Task to carry out: Check every line of the data for the word "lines", and copy those that have it.
::::::::
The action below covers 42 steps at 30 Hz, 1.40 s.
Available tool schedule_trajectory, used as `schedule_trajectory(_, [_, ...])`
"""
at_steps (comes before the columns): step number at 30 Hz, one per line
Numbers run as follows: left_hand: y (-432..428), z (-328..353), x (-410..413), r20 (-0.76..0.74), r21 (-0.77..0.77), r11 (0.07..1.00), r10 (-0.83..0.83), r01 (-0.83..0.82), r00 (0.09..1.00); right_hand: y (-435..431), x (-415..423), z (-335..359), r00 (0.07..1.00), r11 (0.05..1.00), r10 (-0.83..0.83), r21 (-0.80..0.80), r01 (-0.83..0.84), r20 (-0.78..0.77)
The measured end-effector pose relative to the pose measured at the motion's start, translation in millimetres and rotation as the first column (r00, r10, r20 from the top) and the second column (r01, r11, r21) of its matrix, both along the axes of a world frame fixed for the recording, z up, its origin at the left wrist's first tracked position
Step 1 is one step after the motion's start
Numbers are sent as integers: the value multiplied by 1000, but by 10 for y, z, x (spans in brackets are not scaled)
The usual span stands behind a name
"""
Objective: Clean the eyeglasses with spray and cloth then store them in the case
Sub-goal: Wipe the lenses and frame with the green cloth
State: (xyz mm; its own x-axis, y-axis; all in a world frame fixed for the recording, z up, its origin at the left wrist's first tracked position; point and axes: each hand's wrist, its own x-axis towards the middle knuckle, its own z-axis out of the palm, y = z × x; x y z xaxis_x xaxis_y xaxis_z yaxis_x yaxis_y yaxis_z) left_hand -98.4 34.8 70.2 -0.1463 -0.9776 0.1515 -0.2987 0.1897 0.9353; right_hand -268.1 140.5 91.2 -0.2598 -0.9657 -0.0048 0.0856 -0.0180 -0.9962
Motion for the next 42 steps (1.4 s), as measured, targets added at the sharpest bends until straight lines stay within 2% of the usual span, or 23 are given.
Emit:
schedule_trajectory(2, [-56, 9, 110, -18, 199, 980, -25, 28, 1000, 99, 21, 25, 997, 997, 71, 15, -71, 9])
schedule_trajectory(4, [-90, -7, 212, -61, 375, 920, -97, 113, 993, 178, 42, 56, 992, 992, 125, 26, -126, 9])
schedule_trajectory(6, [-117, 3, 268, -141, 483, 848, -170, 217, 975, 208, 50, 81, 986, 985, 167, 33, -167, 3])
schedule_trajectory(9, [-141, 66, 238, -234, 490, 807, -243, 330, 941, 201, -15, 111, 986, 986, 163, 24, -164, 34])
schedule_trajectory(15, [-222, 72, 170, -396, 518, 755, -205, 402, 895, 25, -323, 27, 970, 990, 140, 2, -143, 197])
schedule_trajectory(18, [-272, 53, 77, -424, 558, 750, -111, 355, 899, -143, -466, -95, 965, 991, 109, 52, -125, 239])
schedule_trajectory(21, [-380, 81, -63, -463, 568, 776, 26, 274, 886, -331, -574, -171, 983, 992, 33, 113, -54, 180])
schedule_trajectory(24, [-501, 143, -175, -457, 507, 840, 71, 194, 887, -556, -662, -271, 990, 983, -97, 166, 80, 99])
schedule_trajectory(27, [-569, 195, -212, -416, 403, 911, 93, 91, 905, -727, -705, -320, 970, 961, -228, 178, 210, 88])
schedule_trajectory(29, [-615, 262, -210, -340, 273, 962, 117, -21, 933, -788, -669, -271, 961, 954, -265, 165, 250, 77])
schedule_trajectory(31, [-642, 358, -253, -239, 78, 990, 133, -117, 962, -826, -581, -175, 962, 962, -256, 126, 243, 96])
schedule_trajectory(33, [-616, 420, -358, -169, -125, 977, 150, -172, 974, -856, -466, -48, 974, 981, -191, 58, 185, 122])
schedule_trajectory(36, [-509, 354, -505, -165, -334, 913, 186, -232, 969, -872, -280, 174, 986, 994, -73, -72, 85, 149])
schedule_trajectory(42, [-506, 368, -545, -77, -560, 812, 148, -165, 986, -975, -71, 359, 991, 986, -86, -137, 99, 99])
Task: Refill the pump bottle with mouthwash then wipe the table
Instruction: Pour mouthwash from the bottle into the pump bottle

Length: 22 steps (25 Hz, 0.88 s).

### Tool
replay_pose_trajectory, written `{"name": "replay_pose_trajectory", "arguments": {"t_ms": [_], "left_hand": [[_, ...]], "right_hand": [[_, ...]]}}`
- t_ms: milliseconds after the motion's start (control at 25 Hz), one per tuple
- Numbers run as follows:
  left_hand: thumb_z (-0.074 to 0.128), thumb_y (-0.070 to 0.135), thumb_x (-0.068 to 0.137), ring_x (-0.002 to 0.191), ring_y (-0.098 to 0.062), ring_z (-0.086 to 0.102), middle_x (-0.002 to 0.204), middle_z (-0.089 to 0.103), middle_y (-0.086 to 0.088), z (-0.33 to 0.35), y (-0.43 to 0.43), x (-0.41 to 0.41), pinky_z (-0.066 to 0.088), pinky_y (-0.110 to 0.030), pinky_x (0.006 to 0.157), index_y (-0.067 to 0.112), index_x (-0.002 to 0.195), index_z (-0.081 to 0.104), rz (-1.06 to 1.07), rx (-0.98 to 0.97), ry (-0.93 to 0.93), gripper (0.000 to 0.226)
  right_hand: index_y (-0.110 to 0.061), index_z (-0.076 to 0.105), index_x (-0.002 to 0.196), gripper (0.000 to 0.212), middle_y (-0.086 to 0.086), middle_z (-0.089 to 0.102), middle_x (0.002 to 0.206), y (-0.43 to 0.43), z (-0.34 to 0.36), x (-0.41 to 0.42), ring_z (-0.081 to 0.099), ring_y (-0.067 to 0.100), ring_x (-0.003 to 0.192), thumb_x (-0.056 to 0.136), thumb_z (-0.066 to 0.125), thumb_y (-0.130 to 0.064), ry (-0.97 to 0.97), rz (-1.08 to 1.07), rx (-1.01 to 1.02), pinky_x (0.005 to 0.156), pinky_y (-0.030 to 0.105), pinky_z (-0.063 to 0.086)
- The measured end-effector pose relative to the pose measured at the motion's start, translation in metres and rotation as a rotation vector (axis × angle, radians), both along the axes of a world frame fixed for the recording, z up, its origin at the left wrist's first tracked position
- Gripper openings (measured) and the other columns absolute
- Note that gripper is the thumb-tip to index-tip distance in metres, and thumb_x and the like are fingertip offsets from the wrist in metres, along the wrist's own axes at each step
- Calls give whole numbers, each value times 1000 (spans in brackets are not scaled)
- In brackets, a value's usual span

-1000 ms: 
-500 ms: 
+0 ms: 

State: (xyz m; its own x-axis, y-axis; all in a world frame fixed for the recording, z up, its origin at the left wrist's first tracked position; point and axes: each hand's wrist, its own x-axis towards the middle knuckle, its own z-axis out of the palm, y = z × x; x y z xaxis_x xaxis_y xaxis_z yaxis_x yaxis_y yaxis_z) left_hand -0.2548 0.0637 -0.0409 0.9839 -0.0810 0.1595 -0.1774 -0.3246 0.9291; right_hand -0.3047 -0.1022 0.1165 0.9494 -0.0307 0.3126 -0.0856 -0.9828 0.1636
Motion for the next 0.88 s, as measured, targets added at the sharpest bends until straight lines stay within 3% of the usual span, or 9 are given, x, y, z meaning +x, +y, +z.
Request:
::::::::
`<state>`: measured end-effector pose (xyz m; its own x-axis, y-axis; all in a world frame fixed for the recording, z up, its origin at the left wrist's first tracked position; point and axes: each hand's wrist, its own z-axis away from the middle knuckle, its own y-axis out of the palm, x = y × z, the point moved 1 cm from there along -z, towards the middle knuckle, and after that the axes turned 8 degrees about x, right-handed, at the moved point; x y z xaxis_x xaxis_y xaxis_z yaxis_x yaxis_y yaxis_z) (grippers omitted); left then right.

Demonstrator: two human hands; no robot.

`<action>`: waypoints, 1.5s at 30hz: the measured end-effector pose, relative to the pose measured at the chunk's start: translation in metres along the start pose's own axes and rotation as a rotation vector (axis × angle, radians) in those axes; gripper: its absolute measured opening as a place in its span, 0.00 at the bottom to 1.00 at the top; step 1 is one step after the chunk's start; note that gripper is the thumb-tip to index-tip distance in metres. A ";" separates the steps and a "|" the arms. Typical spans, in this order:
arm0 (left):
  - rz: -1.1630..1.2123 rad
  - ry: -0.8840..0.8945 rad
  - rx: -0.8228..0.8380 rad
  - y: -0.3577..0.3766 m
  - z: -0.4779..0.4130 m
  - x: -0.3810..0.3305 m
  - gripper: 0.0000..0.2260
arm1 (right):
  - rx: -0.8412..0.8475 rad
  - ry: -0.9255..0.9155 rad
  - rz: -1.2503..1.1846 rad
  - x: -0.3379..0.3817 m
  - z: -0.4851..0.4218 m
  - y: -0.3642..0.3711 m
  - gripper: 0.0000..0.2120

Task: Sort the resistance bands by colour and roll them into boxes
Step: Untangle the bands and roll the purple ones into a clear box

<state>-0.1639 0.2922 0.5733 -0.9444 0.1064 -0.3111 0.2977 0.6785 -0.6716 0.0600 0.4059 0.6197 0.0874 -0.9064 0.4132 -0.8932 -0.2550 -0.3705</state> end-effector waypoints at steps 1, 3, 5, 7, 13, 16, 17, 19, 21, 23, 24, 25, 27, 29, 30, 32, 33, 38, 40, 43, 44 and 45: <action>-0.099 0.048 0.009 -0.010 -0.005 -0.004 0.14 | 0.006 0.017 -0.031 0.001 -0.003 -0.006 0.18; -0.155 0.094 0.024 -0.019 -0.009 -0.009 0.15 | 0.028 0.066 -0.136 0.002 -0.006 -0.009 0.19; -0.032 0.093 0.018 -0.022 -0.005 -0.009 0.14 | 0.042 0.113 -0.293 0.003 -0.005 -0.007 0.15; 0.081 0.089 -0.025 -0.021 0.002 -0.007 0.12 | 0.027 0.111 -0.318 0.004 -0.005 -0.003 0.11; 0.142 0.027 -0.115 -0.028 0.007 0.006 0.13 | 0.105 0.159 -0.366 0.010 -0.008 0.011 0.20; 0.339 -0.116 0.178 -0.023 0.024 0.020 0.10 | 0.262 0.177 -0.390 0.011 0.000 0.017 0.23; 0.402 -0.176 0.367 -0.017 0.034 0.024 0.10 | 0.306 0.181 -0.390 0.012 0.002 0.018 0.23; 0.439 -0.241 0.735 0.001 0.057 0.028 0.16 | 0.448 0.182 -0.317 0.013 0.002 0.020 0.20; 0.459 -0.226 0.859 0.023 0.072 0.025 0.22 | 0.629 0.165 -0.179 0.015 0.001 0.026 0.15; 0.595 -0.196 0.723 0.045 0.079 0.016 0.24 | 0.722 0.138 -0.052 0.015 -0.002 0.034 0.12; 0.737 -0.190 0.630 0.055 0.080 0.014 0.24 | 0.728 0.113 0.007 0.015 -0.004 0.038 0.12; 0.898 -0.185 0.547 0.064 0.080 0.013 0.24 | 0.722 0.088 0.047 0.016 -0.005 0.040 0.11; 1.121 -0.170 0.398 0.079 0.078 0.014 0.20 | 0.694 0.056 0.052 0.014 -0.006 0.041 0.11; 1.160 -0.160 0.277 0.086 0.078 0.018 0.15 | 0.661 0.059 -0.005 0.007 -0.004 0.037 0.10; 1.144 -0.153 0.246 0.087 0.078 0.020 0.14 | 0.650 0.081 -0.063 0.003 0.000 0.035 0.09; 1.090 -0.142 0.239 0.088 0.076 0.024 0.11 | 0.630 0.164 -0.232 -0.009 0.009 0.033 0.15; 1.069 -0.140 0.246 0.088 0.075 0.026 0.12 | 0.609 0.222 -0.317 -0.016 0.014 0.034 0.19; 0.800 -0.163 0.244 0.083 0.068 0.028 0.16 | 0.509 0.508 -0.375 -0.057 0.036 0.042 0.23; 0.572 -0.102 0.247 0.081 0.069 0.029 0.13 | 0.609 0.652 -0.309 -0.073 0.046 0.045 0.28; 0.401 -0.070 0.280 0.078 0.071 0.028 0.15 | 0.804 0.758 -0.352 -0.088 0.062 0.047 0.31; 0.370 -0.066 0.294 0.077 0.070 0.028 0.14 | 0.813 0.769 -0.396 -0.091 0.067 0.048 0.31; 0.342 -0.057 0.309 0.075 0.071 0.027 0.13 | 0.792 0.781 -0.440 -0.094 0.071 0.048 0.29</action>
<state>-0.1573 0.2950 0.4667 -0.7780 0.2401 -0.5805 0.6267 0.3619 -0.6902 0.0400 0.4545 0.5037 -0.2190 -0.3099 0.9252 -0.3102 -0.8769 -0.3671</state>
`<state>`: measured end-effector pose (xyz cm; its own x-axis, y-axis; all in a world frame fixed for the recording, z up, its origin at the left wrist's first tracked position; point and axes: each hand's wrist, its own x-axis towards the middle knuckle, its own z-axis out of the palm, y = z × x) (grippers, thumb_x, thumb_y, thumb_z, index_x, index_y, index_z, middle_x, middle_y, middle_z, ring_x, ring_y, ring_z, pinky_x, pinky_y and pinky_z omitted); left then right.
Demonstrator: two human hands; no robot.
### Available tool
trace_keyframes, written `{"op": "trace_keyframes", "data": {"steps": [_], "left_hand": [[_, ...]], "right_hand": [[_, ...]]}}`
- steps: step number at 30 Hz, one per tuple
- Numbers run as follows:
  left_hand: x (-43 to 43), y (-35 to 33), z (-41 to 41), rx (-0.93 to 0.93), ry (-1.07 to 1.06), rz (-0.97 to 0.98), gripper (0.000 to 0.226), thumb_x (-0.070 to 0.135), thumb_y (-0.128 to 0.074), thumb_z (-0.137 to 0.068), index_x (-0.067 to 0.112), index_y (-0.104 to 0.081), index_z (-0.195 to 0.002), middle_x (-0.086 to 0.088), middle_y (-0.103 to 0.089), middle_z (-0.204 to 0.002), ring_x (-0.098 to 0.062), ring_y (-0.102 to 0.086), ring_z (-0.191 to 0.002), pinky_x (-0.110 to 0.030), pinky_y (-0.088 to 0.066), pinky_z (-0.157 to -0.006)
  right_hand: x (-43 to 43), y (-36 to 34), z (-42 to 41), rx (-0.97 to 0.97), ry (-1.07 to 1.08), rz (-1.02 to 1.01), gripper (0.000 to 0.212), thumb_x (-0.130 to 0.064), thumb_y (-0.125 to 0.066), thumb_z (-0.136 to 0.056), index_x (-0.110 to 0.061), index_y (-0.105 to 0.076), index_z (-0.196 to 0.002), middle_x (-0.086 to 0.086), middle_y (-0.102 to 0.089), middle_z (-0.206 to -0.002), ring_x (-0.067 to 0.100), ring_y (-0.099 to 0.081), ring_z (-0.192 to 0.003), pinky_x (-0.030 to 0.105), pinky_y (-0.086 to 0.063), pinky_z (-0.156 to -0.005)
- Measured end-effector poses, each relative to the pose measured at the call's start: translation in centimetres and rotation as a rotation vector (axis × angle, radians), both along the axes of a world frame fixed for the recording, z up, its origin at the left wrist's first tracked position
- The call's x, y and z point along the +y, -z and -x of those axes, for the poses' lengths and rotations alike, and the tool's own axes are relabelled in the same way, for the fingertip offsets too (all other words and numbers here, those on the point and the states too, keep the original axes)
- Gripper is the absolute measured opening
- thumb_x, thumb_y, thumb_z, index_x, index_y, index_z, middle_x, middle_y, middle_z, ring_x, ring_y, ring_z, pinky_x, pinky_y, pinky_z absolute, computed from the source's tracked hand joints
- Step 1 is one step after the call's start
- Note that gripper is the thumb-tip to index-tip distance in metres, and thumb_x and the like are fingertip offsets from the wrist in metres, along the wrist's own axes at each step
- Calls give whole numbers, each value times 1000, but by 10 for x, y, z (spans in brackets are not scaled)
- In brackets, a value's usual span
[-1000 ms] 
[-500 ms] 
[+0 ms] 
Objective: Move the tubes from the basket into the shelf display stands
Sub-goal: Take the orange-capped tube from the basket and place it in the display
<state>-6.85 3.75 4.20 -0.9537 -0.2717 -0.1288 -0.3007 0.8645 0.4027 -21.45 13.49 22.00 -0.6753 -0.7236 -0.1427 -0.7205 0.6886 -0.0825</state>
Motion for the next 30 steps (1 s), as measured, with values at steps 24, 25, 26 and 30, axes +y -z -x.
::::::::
Problem solution:
Motion for the next 42 steps (1.4 s), as measured, targets added at the sharpest bends until straight lines stay within 2% of the usual span, or 23 are given.
Motion for the next 0.88 s, as measured, targets added at the sharpest bends until straight lines stay within 3% of the usual span, or 9 are given, x, y, z meaning +x, +y, +z.

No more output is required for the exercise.